────『鬼』 それは鬼舞辻無惨を祖とする人喰いの怪物であり、日光や鬼狩りの使う特殊な刀意外では殺せない上に、異常な身体能力をもつ化物である。
そして、目の前に鬼がいる。
(……は?)
気持ち悪いほどにギョロついた目、涎が垂れまくっているだらしない口、そして頭から角が生えている。
(…………は???)
漫画でみたことがありそうな顔である。
(はあああああああああ──っ!!??)
ちびったかもしれん。
鬼である。自分はこの目の前の存在を知っている。
いや、そんなことを考えている場合ではない。逃げなければッ!!
全力疾走で後ろ向きで逃げる。逃げる最中に色々と疑問が出てくるがとにかく逃げる。
(なぜまだ捕まってないんだ?)
走っている最中そんなことことを考える。鬼の身体能力は人間の遥か上であり、俺が逃げれている道理はないはずである。それに……
(目線の位置が低い?)
おかしい。自分は18歳だが、10歳ぐらいの目線の高さになっている。
ふと、後ろを見れば、鬼が焦ったような顔をしている。
(鬼の足が遅い?)
違う。俺が速い―っ!?
躓いて地面を転がっていく。相当な速さで走っているいたのか2、3メートルほど転がった。
まずい。追い付かれる-っ!?
反射的に身を翻すと―自分がいた場所に鋭利な爪が突き刺さっていた。
(っっっぶねぇ!!)
「随分と活きのいいガキじゃねぇか。少し焦ったが、もう逃がさねぇぞ?」
まずい。この距離では逃げられない。
鬼の鋭利な爪が俺の顔に振り下ろされ──鬼の腕が宙を舞った。
それと同時に稲妻のようなものが目の前を走り──鬼の首が宙を舞っていた。
思考が追い付かない。

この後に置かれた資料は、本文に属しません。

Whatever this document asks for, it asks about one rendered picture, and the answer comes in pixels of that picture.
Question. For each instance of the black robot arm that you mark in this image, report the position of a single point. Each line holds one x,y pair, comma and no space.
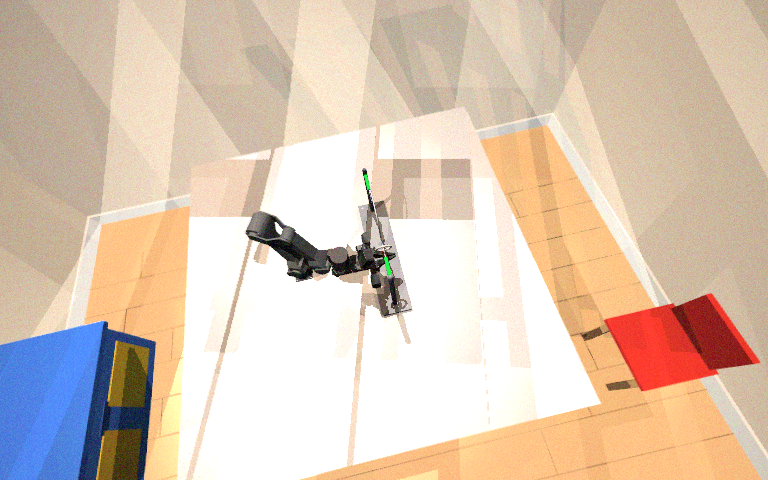
301,256

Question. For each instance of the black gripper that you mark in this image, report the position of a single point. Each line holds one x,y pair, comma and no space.
375,279

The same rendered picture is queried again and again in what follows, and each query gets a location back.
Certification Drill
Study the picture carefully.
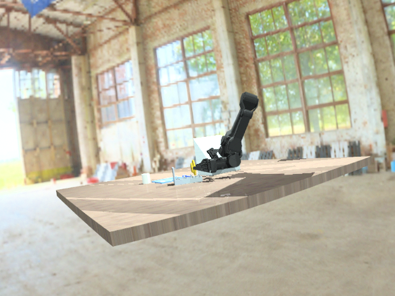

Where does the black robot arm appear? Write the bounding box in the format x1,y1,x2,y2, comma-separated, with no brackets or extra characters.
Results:
207,92,259,169

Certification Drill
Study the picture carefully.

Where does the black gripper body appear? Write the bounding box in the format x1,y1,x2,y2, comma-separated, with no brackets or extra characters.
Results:
204,157,226,173

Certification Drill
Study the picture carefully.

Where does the yellow round plate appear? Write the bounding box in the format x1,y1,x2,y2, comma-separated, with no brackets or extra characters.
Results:
190,160,196,176

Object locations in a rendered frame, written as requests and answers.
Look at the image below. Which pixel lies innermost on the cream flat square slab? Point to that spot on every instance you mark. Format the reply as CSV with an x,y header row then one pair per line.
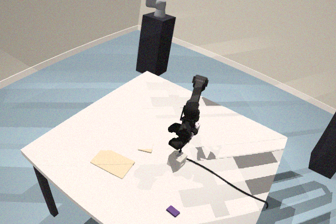
x,y
112,162

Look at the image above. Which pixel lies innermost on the purple flat rectangular block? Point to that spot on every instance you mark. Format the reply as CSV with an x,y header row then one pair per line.
x,y
173,211

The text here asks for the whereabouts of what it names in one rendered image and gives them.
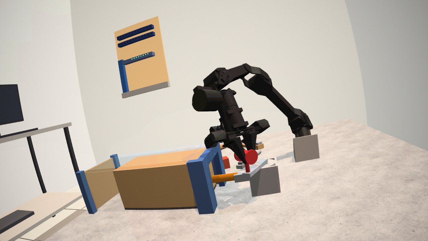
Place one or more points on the blue u-shaped frame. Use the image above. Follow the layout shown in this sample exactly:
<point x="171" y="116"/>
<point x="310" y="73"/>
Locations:
<point x="204" y="175"/>

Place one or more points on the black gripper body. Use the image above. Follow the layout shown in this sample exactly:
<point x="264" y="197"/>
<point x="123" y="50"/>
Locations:
<point x="235" y="126"/>

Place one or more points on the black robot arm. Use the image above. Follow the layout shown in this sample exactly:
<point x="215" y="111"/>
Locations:
<point x="211" y="97"/>

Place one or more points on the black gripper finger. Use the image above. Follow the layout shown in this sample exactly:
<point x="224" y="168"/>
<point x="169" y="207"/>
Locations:
<point x="250" y="140"/>
<point x="236" y="146"/>

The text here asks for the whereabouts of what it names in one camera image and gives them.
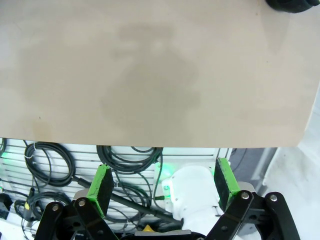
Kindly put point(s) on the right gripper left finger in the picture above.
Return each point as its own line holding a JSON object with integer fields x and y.
{"x": 101, "y": 190}

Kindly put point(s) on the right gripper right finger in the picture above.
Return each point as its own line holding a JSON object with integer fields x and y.
{"x": 225, "y": 182}

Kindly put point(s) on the black leather loafer shoe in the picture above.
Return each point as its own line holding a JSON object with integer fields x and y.
{"x": 290, "y": 5}

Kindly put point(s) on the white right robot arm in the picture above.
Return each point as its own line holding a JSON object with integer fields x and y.
{"x": 195, "y": 190}

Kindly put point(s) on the black pole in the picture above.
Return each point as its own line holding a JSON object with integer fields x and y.
{"x": 130, "y": 203}

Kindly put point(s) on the grooved aluminium mounting plate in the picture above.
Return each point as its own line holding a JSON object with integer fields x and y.
{"x": 82, "y": 155}

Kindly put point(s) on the yellow button box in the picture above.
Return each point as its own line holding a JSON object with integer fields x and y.
{"x": 148, "y": 228}

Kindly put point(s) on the black box device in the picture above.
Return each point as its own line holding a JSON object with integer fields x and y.
{"x": 4, "y": 205}

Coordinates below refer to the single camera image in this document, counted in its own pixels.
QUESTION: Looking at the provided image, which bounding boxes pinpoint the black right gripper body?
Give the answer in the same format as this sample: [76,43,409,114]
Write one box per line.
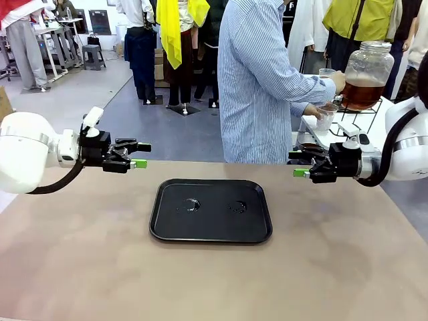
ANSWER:
[328,141,363,180]

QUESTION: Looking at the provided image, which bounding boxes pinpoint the grey plastic stool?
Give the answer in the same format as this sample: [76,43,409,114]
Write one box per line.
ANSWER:
[82,44,107,71]

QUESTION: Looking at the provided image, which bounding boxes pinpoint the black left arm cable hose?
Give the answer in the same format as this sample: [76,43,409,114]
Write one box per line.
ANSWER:
[25,159,86,195]

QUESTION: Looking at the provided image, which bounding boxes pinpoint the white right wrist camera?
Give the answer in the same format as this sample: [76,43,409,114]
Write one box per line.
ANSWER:
[336,121,361,150]

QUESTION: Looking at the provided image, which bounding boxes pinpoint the person right hand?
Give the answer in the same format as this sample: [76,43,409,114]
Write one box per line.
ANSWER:
[329,70,347,96]

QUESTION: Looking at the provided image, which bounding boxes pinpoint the brown cardboard box stack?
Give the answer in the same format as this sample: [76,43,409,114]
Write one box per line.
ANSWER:
[153,48,169,88]

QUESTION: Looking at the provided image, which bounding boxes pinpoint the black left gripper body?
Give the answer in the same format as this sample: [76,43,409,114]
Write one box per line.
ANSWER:
[79,130,118,167]

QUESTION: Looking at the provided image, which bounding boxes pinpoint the short clear iced plastic cup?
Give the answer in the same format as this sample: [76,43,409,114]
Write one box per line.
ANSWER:
[316,103,340,133]

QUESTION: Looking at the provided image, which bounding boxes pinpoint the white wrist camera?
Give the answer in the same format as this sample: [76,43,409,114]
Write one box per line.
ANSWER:
[82,106,105,138]
[336,121,361,150]

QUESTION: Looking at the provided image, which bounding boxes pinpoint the person right forearm striped sleeve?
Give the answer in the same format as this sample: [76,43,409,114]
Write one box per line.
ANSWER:
[280,72,337,101]

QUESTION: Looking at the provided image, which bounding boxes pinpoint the person left forearm striped sleeve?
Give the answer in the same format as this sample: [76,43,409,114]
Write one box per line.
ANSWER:
[289,100,312,118]

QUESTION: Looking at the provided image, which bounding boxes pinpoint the seated person dark clothes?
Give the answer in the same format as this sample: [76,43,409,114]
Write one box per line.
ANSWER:
[55,0,80,19]

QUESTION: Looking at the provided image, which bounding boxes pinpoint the glass drink dispenser brown tea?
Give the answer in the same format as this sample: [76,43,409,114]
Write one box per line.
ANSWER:
[334,40,395,112]

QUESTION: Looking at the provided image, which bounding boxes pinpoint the mannequin white shirt navy skirt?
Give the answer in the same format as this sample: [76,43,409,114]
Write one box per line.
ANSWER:
[116,0,158,104]

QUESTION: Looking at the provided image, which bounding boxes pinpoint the black wire dispenser stand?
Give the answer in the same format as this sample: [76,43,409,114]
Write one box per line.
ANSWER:
[329,98,384,136]

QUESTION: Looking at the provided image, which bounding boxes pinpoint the person left hand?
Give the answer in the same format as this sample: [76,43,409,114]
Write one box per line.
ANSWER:
[304,103,326,121]

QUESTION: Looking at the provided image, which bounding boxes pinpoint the mannequin with yellow scarf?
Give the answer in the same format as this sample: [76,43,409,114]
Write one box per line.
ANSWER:
[156,0,212,116]

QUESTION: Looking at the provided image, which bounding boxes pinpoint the white frame workbench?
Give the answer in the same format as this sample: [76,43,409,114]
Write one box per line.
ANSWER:
[31,16,84,84]

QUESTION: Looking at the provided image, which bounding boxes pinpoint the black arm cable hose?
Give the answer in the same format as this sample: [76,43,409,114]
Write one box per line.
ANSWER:
[25,159,86,195]
[357,107,421,188]

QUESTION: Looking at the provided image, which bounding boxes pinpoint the black plastic serving tray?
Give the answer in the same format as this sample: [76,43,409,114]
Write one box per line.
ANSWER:
[148,178,274,244]

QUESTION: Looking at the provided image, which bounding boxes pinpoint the brown cardboard sheet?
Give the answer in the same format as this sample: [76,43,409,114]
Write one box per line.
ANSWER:
[0,86,16,123]

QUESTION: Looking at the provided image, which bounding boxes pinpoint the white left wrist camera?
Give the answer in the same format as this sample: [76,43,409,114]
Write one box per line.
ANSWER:
[82,106,105,138]

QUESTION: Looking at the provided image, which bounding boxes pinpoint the black monitor screen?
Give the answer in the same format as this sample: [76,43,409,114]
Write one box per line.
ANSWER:
[89,9,112,36]

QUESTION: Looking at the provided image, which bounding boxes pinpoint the person in blue striped shirt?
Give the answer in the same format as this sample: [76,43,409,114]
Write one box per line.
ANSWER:
[217,0,337,165]

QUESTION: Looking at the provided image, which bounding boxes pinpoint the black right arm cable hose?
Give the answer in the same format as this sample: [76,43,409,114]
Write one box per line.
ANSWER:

何が起きた?
「大丈夫か? 小僧」
小さいじいさんだと思った──って桑島さん!?
なぜ漫画のキャラがここに? 何がなんだかわからない。体が重い……意識を保てそうにない。
「……りがと…ござ…す…」
とりあえずお礼を言おうと思ったがちゃんと言えていただろうか?
目が覚め、体を起こす。
(見たことのない場所だ…)
立ち上がろうとして――足に激痛が走った。
(痛すぎる…)
まともに足を動かせそうにない。どうしようかと悩んでいると―
「やっと起きたか」
桑島さんがいた。
あの桑島さんである。元鳴柱であり、善逸と獪岳の師匠の桑島さんである。改めて考えると意味がわからない。
あの鬼だってそうだ。あんなの漫画の中の存在だ――
(鬼滅の刃ぁ!!??)
どうやら鬼滅の刃の世界に来てしまっているようだ。